* Work request *
Would you please copy all of the data exactly, skipping the images?

* Data excerpt *

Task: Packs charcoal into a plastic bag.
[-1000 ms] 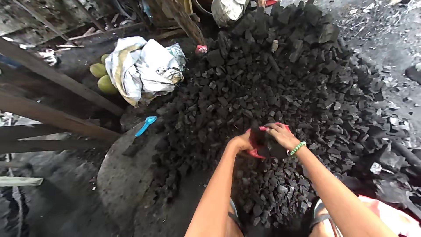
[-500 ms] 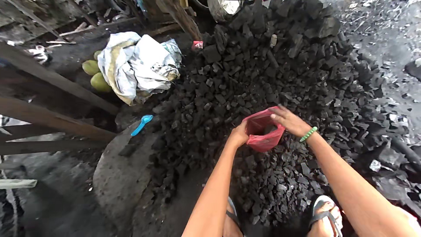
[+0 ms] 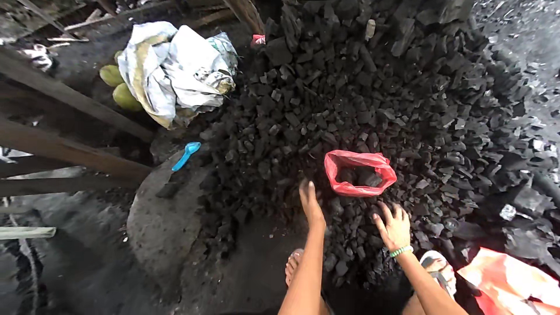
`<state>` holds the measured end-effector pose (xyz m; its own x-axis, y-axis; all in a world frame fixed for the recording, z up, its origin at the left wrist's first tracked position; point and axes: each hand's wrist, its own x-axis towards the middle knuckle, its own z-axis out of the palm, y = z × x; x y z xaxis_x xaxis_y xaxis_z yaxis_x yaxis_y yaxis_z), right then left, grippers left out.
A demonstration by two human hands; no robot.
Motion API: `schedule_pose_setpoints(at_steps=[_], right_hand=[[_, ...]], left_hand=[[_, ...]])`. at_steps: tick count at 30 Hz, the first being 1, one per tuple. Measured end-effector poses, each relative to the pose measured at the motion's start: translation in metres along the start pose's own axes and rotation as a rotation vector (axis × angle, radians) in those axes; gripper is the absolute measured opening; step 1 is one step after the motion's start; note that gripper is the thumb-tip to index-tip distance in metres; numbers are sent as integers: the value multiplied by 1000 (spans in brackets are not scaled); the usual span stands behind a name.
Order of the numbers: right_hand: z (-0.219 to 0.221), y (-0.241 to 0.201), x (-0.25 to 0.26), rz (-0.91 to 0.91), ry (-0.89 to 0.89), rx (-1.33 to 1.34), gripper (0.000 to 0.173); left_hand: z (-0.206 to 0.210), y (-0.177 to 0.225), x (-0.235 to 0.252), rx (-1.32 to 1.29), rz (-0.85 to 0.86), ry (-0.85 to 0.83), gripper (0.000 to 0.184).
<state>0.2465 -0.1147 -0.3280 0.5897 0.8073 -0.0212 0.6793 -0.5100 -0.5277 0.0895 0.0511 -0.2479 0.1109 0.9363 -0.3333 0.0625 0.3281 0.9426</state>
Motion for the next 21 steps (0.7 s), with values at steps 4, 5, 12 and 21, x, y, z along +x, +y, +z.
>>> schedule_pose_setpoints(at_steps=[4,5,12,21], right_hand=[[4,7,-39,-58,82,35,69],[2,5,-46,76,138,85,68],[8,-22,-22,893,150,344,62],[15,-68,-30,846,156,410,49]], left_hand=[[0,-47,-15,533,-11,-141,55],[5,-48,-19,690,-21,-179,55],[12,-75,-74,860,-100,-120,72],[30,-79,-78,459,-213,-100,57]])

* Answer space *
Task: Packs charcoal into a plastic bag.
[-1000 ms] 
[-500 ms] 
[+0 ms] 
`<state>` holds the measured end-effector pose (xyz m; its own x-axis, y-axis; all in a world frame fixed for the recording, z up, its origin at the left wrist's first tracked position; point and axes: each hand's wrist, its own x-axis towards the middle knuckle, its own z-axis out of the palm, y = z × x; x y z xaxis_x xaxis_y xaxis_z yaxis_x yaxis_y yaxis_z), right then left, grippers left out.
A demonstration by two human hands; no robot.
Motion API: `schedule_pose_setpoints(at_steps=[_], right_hand=[[_, ...]], left_hand=[[_, ...]])`. at_steps: tick count at 30 Hz, the first being 1, one per tuple. Measured end-effector poses, each relative to the pose measured at the motion's start: translation in metres along the start pose's own axes and rotation as a rotation vector (axis × angle, radians) in those axes; gripper is the absolute measured opening; step 1 is one step after the motion's start; note that gripper is the thumb-tip to index-tip distance in metres; numbers are sent as integers: the value multiplied by 1000 (spans in brackets are not scaled); the usual span stands behind a name.
Order of the numbers: right_hand: z (-0.219 to 0.221), y (-0.241 to 0.201), x (-0.25 to 0.26), rz (-0.91 to 0.91), ry (-0.89 to 0.89), rx (-1.33 to 1.34), gripper (0.000 to 0.173); left_hand: z (-0.206 to 0.210), y (-0.177 to 0.225), x (-0.235 to 0.252), rx (-1.32 to 1.29), rz (-0.85 to 0.86), ry (-0.85 to 0.83), gripper (0.000 to 0.184).
<state>0.2465 -0.1147 -0.3280 0.5897 0.8073 -0.0212 0.6793 -0.5100 -0.5277 0.0895 0.0511 -0.2479 0.1109 0.9363 -0.3333 0.0625 0.3281 0.9426</state>
Motion for the next 21 steps (0.7 s), with values at steps 4, 5, 12 and 21, x, y, z along +x, +y, +z.
>>> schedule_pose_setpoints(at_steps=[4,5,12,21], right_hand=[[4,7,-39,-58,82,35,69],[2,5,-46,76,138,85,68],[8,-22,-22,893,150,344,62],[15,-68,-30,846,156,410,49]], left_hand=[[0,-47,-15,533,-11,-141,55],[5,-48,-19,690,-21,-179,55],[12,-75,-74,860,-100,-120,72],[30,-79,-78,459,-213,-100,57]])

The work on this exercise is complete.